PDF cataloging
< Next Topic | Back to topic list | Previous Topic >
Posted by Graham Rhind
Aug 18, 2016 at 08:06 AM
Hi all,
We have a large number of (mainly) large pdf files containing a lot of disparate information which currently nobody is reading and where nobody knows where to look to get important information.
We’re looking for a system where we can easily catalogue what is in each pdf and allow searching within the index and the pdfs, and (ideally) allows people to access directly that part of the relevant pdf which contains the information they have found in the catalogue. So, a sort of library system that’s easy to use. It needs to be centrally accessible for a team, based on html (locally) or cross-platform and trivially priced.
Have you good people any ideas on this one?
Thanks,
Graham
Posted by Slartibartfarst
Aug 18, 2016 at 09:35 AM
Well, quite some time ago, one of my clients had a similar problem and we addressed it satisfactorily with Qiqqa: http://www.outlinersoftware.com/topics/reply/6596/25920
Hard to beat.
Posted by Graham Rhind
Aug 18, 2016 at 12:18 PM
That link doesn’t take me to a topic thread, but I’ll check qiqqa out - thanks.
Posted by MadaboutDana
Aug 18, 2016 at 04:33 PM
The cheapest option would be to:
- set up a network file share
- store your PDFs in a carefully structured folder hierarchy (the “index”)

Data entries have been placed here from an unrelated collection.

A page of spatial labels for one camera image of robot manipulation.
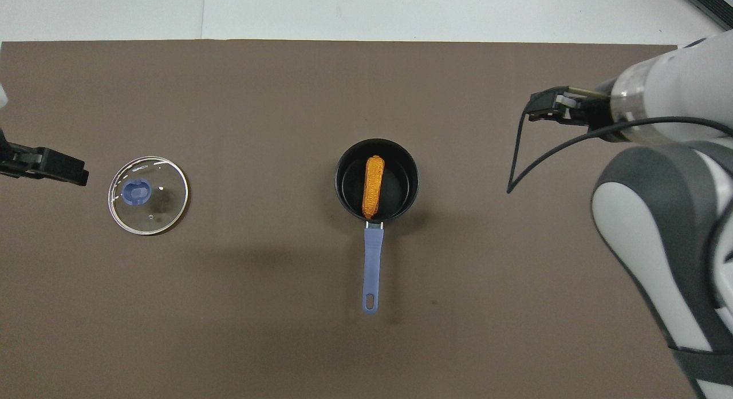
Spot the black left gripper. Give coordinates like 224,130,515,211
0,129,90,187

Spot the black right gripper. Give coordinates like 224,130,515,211
527,88,614,138

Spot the glass lid with purple knob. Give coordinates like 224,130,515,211
108,156,190,236

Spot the yellow corn cob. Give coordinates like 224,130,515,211
362,155,386,220

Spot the grey ribbed device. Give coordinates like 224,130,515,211
680,0,733,31

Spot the brown table mat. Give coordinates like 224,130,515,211
0,40,704,399

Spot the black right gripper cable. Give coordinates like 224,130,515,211
506,88,733,195

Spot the dark pot with purple handle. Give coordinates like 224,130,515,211
335,138,420,315

- use Adobe Reader to carry out Advanced Searches either on the entire folder tree, or on individual folders (and subfolders if you wish)

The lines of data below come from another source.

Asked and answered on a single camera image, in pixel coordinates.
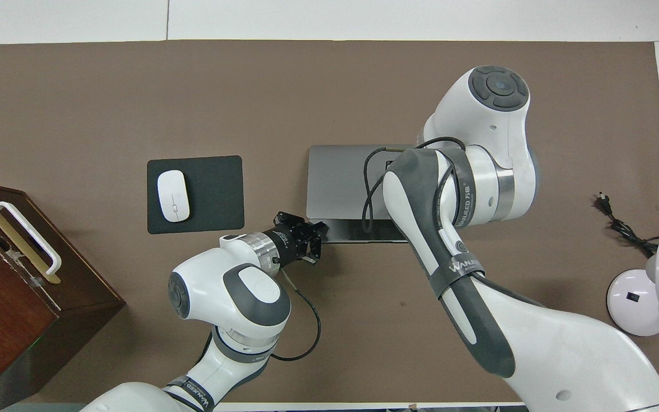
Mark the black mouse pad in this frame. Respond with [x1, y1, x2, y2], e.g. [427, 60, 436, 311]
[146, 155, 245, 235]

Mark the grey aluminium laptop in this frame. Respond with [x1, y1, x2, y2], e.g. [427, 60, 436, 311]
[308, 145, 422, 244]

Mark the black lamp power cable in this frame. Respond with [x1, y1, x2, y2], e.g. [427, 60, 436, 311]
[596, 193, 659, 256]

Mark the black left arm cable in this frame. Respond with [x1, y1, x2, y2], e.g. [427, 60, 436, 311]
[271, 266, 323, 362]

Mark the dark brown wooden box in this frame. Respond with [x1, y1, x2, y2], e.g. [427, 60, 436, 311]
[0, 179, 126, 410]

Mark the white box handle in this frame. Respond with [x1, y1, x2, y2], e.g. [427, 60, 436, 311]
[0, 201, 62, 276]

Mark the gold handle plate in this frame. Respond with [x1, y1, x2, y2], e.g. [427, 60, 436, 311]
[0, 201, 61, 285]

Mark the brown table mat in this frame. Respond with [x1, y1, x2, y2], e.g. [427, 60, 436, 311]
[0, 40, 659, 404]

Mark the white desk lamp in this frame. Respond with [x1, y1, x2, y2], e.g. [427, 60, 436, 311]
[606, 236, 659, 337]

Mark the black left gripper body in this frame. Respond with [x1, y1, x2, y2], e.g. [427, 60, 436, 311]
[265, 224, 310, 267]

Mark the white computer mouse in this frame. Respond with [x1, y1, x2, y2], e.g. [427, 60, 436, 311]
[157, 169, 191, 223]

The cost of that approach would be minimal, while giving you direct access to specific sentences containing the stuff you’re looking for (Adobe Reader’s Advanced Search is very powerful, providing filename, context, search term highlighting etc.).

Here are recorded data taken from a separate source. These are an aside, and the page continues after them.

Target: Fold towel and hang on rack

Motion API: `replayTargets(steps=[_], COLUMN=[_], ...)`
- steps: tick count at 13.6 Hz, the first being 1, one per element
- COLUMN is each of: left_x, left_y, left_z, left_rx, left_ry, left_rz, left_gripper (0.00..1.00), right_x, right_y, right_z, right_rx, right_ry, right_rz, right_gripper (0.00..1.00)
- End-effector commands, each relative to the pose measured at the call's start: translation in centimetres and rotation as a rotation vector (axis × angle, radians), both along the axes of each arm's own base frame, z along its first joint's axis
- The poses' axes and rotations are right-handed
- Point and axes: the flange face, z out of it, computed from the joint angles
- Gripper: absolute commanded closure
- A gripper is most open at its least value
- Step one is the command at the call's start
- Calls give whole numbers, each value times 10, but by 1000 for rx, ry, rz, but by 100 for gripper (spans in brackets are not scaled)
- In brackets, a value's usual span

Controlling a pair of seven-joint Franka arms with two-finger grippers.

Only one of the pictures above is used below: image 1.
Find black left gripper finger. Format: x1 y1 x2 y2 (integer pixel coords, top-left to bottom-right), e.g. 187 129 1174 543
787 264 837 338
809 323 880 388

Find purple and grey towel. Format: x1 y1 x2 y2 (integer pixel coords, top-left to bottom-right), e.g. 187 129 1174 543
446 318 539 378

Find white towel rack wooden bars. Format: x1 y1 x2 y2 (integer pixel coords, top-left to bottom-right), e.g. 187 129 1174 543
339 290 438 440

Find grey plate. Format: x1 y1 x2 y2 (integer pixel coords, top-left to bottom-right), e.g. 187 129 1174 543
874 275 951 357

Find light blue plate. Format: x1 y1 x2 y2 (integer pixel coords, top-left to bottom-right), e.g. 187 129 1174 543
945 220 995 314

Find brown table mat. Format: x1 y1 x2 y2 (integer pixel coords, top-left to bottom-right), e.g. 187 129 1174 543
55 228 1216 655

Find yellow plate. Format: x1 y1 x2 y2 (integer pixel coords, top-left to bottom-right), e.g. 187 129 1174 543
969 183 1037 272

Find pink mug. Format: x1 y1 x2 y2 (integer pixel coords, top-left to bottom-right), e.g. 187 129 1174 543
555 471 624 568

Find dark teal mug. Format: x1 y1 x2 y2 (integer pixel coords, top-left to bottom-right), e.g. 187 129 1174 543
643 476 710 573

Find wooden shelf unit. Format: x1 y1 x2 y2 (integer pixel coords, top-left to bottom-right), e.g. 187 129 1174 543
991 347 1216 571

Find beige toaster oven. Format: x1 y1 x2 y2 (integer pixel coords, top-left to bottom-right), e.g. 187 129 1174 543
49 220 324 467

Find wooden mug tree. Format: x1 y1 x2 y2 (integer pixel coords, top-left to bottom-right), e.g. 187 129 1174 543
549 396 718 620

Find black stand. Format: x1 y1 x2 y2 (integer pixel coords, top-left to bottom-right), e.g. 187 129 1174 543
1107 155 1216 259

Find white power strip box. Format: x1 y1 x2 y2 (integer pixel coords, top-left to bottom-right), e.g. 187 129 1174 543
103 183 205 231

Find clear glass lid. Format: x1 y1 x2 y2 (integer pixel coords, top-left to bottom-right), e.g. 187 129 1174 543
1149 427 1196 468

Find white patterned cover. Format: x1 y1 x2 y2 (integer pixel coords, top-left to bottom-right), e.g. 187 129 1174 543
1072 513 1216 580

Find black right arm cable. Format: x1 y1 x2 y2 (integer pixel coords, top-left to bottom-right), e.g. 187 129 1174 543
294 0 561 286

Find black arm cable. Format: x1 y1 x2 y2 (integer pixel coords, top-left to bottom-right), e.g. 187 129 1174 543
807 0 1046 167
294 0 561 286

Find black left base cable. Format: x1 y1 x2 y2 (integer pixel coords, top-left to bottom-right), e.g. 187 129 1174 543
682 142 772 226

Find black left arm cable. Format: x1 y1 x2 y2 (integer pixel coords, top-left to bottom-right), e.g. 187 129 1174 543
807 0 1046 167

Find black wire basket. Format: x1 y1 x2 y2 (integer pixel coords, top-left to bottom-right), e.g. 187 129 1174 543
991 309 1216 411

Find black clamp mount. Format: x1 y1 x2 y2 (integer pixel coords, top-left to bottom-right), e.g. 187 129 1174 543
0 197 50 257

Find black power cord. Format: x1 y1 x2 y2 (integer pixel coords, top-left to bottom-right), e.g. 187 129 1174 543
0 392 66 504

If you wanted to speed it up, you could invest in a full version of Adobe Acrobat and generate proper indexes for the PDFs. Adobe Reader can (I believe; at least, it used to be able to) then use this index to run Advanced Searches.
An alternative would be to set up a Mac Mini with DEVONthink on it, and use the latter’s web server to publish your PDFs to your local network. But the web server’s search function is rudimentary compared to the desktop version of DEVONthink.
Posted by Graham Rhind
Aug 18, 2016 at 05:01 PM
Thanks Madaboutdana.
What I don’t see Reader helping with (I haven’t looked at Qiqqa yet) is the metadata issue.
If I have a dozen pdfs each with 1000 pages, results of searches for almost anything are going to be full of noise. I want a solution that starts off being useful enough for people to use. So I want the pdfs themselves to be accompanied by a searchable metadata catalogue.
Let’s say there’s an annual sales documentation and between pages 230 and 240 there’s a section related to widget sales in Antarctica in 1989. I would like that information to get stored in a catalogue which would then allow people to search, for example, for widget sales figures for Antarctica but not South Africa in 1989, and this to bring up the “index card” with a link to that section of the pdf, wherever it may be. If I were just to search all the pdfs for “Antarctica and 1989” there would probably be too many results in the collection of pdfs, each which would need checking to ascertain its relevance, and would put people off using the system.
This is basic database stuff which I can do, but only if each pdf gets read (or at least skimmed) and the relevant information entered into a catalogue.
I wondered if there was an easier way.